I had already made a resolve from which I never swerved: If my cook did not understand her business, and I understood it even less, I would not confess it. As time went on, I was to feel such test of the heroic resolve as I had never anticipated. For, as the knowledge of Emily’s ineptitude grew upon me, the conviction of my own crass and comprehensive ignorance waxed into a haunting horror. I was as unlearned as the babe unborn in everything that a practical housekeeper should know. I could not make a batch of bread, or boil a potato, or broil a chop, had my eternal welfare—or my husband’s happiness—depended upon it. As for soup-making, roasting, stewing, and boiling meats, frying and baking fish—the very commonest and coarsest rudiments of the lore in which I was supposed to be proficient—I was as idiotically void of comprehension as if I had never heard of a kitchen. How I maintained a brazen show of competency is a mystery to me at this distance from that awful trial-period. I studied my quintette of cook-books with agonized earnestness. And when I was tolerably positive that I had mastered a recipe, I “went and did it” with Squeersian philosophy. How many failures were buried out of the sight of those who loved me best, and were most constantly with me, would have shocked the frugal housewife into hysterics. My mastery of this and of that process was painfully slow, but it began to tell upon our daily fare. I got out the gridiron, and learned to cook to perfection the steaks my husband’s soul loved, and from my nonpareil of neighbors, Mrs. Eggleston, I got a recipe for quick biscuits.
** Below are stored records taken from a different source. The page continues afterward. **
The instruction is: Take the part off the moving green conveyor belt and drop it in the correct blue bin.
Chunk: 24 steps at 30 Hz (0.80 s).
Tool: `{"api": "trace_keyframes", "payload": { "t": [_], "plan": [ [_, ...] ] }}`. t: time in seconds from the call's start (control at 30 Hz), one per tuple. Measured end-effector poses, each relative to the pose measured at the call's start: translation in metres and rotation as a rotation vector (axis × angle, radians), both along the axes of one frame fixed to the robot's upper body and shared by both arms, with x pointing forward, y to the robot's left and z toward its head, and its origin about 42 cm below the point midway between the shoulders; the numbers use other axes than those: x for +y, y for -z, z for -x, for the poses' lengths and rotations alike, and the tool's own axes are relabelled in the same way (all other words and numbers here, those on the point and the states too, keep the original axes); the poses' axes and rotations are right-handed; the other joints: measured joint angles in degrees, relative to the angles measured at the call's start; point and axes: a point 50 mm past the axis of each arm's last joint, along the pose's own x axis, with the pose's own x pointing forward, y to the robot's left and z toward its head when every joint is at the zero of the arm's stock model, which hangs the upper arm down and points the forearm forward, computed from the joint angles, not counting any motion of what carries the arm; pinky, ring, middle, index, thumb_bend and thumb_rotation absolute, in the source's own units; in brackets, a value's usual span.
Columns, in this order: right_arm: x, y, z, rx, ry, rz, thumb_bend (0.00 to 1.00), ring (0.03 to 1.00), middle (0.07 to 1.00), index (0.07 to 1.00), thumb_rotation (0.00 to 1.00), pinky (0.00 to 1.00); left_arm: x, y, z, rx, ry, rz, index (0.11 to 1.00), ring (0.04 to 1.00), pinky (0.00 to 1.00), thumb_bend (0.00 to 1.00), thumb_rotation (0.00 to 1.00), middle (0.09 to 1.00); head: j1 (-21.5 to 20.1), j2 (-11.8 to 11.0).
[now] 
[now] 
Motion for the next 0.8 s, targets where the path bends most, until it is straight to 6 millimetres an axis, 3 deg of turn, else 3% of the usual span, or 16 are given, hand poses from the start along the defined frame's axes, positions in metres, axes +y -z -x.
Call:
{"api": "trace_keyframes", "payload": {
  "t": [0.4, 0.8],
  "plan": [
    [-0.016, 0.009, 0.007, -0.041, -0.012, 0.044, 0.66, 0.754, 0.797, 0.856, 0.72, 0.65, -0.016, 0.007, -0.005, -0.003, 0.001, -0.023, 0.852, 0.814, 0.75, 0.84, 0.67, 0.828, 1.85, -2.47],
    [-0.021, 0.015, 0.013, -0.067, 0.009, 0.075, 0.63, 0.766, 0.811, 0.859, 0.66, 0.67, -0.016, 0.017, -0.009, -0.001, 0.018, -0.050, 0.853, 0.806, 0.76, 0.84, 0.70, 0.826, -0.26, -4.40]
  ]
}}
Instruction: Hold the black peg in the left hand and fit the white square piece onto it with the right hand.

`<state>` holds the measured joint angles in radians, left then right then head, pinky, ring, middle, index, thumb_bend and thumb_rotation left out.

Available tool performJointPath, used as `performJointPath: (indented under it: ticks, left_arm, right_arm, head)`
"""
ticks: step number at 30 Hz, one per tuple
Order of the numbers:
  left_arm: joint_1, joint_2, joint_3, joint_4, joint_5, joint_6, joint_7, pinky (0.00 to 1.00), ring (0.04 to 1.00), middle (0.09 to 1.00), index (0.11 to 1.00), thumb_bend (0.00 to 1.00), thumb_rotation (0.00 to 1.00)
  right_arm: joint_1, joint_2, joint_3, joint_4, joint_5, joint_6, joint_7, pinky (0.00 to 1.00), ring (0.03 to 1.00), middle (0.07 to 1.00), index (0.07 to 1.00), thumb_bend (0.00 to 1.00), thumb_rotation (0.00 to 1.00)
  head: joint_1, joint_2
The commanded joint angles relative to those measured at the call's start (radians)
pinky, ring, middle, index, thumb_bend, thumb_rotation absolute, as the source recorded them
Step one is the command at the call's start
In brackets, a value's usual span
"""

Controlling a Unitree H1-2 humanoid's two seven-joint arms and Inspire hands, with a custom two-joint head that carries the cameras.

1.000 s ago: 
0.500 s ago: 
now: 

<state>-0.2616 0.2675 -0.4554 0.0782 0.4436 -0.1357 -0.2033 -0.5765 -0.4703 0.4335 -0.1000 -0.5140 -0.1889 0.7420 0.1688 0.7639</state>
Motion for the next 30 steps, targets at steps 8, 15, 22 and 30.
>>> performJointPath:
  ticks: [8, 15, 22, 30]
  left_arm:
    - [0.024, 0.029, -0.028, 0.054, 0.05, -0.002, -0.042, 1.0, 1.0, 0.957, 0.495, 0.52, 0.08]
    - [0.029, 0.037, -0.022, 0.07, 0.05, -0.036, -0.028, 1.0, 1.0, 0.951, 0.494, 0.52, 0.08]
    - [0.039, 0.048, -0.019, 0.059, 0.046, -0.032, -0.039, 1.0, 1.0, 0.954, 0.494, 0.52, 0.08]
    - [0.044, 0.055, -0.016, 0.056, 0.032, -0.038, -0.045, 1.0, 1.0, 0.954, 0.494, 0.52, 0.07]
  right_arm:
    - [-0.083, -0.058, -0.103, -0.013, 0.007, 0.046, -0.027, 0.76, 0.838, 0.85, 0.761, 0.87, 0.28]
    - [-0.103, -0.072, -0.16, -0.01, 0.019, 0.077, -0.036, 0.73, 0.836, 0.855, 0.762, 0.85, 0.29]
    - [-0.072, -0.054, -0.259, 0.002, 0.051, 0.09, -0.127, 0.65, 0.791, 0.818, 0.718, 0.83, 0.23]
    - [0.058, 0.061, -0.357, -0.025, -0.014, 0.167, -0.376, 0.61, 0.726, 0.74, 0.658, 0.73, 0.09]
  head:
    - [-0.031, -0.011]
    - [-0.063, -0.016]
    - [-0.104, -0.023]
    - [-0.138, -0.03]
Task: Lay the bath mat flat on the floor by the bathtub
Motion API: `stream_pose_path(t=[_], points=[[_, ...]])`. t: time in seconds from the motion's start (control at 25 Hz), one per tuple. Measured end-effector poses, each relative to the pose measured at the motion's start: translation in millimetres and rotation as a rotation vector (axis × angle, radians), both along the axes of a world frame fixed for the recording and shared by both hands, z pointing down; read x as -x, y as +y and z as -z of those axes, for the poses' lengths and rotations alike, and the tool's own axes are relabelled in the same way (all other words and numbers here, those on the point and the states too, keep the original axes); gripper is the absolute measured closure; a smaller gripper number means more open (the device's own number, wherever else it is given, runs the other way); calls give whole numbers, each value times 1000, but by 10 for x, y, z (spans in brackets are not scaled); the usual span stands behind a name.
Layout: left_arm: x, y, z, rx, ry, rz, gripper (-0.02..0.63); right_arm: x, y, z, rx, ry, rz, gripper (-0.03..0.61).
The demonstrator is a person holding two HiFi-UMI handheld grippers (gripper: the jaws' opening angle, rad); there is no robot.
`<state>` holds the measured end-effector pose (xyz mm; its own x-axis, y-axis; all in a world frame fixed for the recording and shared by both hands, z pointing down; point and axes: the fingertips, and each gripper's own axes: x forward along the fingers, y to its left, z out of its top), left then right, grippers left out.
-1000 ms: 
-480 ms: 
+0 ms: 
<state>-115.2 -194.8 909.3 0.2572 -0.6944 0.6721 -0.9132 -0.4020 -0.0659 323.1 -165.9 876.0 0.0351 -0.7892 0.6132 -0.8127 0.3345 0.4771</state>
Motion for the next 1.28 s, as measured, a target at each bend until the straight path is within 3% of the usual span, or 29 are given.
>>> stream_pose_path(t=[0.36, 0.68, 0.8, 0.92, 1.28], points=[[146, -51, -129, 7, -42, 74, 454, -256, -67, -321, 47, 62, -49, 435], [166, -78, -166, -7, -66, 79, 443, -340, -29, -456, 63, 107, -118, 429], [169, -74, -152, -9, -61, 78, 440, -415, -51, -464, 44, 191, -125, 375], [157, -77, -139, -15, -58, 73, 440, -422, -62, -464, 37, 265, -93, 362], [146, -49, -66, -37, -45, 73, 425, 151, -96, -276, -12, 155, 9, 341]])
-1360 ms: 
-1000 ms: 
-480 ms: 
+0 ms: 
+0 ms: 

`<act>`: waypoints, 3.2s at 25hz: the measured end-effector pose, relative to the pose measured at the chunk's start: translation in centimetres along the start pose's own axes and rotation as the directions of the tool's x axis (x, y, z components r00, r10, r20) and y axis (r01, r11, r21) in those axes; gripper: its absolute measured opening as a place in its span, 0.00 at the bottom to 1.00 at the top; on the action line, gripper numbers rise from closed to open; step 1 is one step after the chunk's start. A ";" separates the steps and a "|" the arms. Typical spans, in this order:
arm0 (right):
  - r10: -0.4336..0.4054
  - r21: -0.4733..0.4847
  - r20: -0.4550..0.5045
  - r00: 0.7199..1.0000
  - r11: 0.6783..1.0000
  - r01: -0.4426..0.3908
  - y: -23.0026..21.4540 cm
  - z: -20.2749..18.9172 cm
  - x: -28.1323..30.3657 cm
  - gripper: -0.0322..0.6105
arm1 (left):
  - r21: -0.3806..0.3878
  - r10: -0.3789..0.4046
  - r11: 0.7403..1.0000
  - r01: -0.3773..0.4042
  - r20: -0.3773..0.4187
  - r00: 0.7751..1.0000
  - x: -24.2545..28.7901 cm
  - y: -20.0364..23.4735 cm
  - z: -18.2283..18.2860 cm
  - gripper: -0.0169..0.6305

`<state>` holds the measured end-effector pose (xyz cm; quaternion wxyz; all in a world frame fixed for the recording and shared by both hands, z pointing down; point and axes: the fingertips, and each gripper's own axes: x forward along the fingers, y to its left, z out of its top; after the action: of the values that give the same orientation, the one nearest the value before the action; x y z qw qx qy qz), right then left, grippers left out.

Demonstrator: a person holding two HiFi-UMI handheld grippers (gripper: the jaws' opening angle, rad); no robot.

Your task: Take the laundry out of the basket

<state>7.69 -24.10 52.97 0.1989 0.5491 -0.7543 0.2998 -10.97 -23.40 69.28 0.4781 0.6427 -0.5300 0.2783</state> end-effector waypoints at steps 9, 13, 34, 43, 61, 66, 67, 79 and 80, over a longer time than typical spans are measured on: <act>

To the acquisition of that particular formula, and the conversation that embedded the gift, I attribute a large measure of the success which eventually rewarded the striving unto blood, that was my secret martyrdom for half a year.
She was a “capable” housewife, according to Mrs. Stowe’s characterization of the guild. She was, moreover, warm-hearted, sensible, and sympathetically reminiscent of her own early struggles with the housekeeping problem. When I took her into confidence as to my distrust of my quintette of manuals, she laughed out so cheerily that I felt the fog lift from my spirits.
“All written by old maids, or by women who never kept house,” she declared. “To my certain knowledge, Miss Leslie has boarded in a Philadelphia hotel for twenty years. I wouldn’t give a guinea a gross for their books. Make your own! _I_ do! When I get a tiptop, practical recipe—one that I have tried for myself and proved, I write it down in my own every-day language; then I have met _that_ enemy, and it is mine!”
We were in her house, and she brought out the manuscript book in which her victories were recorded. Next, she offered to lend it to me.